Heart failure with preserved ejection fraction (HFpEF) accounts for at least half the cases of
heart failure, currently diagnosed. There are several cardiac and non-cardiac manifestations of the syndrome. Structure and function abnormalities can include all four cardiac chambers. The left ventricle has abnormal systolic and diastolic functions which can be examined by invasive and non-invasive measurements. In addition, the left atrium enlarges with abnormal left atrial function,
pulmonary hypertension occurs, and the right ventricle can develop
hypertrophy, enlargement, and systolic dysfunction. There are a paucity of data on
calcium handling in HFpEF patients. Growing literature supports the presence of abnormalities in
titin and its phosphorylation, and increased interstitial
fibrosis contributing to increased chamber stiffness.
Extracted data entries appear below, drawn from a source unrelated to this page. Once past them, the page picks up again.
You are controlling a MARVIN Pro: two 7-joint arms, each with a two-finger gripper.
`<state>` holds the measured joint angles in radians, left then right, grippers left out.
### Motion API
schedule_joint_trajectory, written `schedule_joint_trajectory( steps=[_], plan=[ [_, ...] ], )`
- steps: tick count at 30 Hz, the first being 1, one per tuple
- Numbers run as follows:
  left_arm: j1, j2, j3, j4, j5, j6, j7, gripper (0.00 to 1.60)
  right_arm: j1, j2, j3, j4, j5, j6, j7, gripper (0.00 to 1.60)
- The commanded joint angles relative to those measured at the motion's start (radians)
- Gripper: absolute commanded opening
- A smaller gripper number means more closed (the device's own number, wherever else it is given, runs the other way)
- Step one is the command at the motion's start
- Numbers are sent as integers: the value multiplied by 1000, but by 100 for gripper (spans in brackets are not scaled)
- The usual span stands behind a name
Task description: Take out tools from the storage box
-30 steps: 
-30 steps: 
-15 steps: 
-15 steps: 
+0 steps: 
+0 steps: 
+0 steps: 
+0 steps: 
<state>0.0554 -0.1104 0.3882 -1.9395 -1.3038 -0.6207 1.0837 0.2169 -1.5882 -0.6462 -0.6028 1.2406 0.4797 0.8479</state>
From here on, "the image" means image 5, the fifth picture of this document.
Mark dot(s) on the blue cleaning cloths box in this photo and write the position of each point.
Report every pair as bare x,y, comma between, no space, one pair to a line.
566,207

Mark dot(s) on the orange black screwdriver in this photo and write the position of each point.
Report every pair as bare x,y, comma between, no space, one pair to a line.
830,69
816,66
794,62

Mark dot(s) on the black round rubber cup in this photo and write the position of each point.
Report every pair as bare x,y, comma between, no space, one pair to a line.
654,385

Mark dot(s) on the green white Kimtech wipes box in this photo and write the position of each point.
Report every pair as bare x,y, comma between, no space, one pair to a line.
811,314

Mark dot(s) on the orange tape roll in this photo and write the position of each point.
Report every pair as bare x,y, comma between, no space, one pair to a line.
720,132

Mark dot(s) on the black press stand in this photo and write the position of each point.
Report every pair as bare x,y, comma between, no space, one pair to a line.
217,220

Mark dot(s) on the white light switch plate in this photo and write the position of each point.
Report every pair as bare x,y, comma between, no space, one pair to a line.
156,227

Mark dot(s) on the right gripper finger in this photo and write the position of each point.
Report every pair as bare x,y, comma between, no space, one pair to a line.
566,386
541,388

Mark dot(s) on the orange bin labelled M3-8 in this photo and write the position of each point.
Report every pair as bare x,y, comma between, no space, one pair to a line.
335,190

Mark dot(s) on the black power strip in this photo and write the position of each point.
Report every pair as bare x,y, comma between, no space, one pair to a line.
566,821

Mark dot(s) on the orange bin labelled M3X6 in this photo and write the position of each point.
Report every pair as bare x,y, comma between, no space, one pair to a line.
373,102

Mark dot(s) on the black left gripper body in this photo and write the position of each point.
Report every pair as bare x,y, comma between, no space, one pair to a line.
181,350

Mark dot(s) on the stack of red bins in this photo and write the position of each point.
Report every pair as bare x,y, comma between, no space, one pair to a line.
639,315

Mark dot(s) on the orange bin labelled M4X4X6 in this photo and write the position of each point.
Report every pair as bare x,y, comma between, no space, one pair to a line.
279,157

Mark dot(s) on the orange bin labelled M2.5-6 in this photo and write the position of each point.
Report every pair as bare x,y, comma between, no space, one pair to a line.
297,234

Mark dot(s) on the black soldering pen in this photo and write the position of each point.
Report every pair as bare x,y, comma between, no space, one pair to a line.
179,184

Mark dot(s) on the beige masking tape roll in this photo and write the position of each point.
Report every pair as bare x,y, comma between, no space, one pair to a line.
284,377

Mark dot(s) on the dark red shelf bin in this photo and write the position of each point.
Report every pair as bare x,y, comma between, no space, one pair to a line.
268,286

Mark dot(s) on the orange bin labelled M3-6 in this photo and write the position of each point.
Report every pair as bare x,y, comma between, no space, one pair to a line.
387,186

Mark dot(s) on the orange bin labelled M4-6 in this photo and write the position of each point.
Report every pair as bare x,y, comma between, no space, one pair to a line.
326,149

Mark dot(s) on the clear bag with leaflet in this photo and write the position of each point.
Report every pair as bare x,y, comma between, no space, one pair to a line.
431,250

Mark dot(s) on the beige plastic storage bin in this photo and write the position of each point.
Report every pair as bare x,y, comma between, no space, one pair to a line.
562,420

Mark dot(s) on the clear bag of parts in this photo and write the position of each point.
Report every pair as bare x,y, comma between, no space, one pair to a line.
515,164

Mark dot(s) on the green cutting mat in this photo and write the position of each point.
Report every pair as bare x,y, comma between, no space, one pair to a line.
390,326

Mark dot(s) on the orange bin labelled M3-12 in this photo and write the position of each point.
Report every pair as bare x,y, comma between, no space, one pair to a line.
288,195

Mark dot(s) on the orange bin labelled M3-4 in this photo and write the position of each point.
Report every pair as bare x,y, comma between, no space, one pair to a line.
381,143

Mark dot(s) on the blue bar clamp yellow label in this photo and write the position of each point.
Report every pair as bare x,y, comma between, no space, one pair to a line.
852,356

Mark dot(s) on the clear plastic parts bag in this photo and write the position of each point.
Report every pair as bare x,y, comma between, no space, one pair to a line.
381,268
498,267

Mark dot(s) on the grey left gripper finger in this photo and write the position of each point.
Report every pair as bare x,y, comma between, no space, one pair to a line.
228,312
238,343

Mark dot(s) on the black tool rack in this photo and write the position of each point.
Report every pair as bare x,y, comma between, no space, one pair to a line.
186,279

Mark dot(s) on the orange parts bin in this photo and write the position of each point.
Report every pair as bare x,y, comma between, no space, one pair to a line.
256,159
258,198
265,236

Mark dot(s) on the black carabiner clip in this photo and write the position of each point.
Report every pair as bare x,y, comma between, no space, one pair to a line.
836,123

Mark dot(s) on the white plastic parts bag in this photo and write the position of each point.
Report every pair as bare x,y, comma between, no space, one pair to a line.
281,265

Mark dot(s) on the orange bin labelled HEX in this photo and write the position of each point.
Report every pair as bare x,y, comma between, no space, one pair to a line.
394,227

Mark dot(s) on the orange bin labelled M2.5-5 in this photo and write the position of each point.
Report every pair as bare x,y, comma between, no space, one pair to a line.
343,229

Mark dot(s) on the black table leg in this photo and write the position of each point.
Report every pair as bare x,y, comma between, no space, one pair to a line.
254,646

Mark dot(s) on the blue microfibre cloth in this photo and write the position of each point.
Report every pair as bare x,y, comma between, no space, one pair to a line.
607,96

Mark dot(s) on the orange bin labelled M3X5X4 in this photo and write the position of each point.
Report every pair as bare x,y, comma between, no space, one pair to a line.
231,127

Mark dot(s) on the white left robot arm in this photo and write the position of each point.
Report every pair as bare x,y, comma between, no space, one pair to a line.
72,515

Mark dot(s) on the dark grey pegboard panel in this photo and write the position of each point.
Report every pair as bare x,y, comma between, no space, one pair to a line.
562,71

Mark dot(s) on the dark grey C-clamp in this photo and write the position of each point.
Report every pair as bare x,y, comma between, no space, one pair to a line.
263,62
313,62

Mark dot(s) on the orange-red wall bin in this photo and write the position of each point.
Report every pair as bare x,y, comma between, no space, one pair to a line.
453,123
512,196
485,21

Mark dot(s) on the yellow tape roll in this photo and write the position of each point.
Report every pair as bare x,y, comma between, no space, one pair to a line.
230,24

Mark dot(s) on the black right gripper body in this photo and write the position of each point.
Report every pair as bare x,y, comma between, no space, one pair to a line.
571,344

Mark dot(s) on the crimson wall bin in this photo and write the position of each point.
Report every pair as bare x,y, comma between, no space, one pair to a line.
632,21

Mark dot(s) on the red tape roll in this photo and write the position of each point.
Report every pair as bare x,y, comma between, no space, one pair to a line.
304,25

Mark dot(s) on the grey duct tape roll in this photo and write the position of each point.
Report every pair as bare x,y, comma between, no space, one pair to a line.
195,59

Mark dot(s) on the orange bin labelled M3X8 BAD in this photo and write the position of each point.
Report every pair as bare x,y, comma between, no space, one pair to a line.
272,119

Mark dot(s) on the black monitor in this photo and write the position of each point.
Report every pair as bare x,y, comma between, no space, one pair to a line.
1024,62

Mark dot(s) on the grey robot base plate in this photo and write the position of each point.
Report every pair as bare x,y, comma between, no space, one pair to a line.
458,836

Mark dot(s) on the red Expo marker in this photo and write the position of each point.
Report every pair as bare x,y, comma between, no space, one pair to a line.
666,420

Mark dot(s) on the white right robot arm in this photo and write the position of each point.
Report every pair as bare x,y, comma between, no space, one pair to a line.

A systemic inflammatory state causing reduced myocardial cyclic
guanosine monophosphate along with defects in the unfolded protein response have been recently reported. Diagnosis relies on signs and symptoms of
heart failure, preserved ejection fraction, and detection of diastolic function abnormalities based on echocardiographic findings and abnormally elevated
natriuretic peptide levels or invasive measurements of wedge pressure at rest or with exercise. There are currently two diagnostic algorithms: H2FPEF, and HFA-PEFF with limited data comparing their performance head to head in the same patient population. Despite the growing understanding of the syndrome's pathophysiology, there have been little success in developing specific treatment for patients with HFpEF.